Peer-reviewed veterinary case report
Designing peptide inhibitor of insulin receptor to induce diabetes mellitus type 2 in animal model Mus musculus.
- Journal:
- Computational biology and chemistry
- Year:
- 2016
- Authors:
- Permatasari, Galuh W et al.
- Affiliation:
- Biology Department
- Species:
- rodent
Abstract
A designing peptide as agent for inducing diabetes mellitus type 2 (T2DM) in an animal model is challenging. The computational approach provides a sophisticated tool to design a functional peptide that may block the insulin receptor activity. The peptide that able to inhibit the binding between insulin and insulin receptor is a warrant for inducing T2DM. Therefore, we designed a potential peptide inhibitor of insulin receptor as an agent to generate T2DM animal model by bioinformatics approach. The peptide has been developed based on the structure of insulin receptor binding site of insulin and then modified it to obtain the best properties of half life, hydrophobicity, antigenicity, and stability binding into insulin receptor. The results showed that the modified peptide has characteristics 100h half-life, high-affinity -95.1±20, and high stability 28.17 in complex with the insulin receptor.

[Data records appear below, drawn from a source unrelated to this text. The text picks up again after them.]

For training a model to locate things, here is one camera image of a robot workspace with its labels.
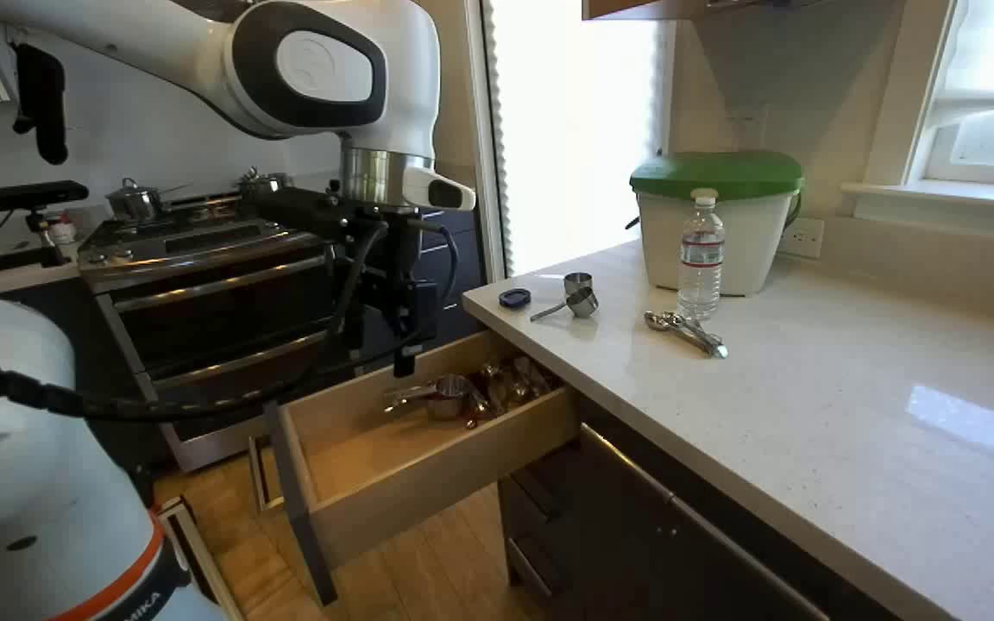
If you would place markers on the metal tongs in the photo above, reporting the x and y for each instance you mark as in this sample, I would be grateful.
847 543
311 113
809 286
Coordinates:
687 333

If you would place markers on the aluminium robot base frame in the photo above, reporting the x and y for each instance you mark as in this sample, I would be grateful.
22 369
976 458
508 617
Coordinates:
191 555

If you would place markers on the metal kettle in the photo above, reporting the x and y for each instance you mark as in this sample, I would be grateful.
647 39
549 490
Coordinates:
131 203

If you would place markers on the bright window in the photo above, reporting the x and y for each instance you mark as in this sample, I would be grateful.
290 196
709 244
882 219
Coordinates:
984 117

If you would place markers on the white electric kettle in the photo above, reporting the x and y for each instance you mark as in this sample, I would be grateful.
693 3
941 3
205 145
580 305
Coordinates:
715 225

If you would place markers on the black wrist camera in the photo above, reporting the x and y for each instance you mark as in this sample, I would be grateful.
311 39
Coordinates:
308 213

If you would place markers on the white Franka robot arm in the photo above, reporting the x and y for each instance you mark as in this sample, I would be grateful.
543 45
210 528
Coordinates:
326 72

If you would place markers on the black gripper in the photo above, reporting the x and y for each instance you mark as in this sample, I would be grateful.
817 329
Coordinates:
413 271

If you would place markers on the clear plastic water bottle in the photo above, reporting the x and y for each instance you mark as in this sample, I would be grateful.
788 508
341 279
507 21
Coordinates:
702 260

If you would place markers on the dark kitchen cabinet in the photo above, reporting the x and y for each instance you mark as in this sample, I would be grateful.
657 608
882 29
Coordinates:
635 539

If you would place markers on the metal scoop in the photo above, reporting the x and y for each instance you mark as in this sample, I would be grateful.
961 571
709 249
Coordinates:
442 403

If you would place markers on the black oven mitt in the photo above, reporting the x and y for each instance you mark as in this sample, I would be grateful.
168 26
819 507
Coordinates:
44 105

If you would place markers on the pile of kitchen utensils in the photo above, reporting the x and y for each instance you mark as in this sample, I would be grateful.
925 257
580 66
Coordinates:
508 386

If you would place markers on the wooden drawer with dark front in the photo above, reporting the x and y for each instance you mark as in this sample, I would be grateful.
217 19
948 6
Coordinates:
396 485

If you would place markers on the white wall outlet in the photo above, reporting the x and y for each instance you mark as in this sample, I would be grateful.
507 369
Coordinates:
801 237

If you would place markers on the black round cap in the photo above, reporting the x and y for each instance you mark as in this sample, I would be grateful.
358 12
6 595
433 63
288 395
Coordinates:
517 298

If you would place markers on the stainless steel oven range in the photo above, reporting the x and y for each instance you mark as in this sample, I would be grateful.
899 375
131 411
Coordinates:
221 311

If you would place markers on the black bar camera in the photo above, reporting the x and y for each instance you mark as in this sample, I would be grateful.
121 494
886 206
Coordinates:
22 196

Moreover, the modified peptide has molecular weight 4420.8g/Mol and has no antigenic regions. Based on the molecular dynamic simulation, the complex of modified peptide-insulin receptor is more stable than the commercial insulin receptor blocker. This study suggested that the modified peptide has the promising performance to block the insulin receptor activity that potentially induce diabetes mellitus type 2 in mice.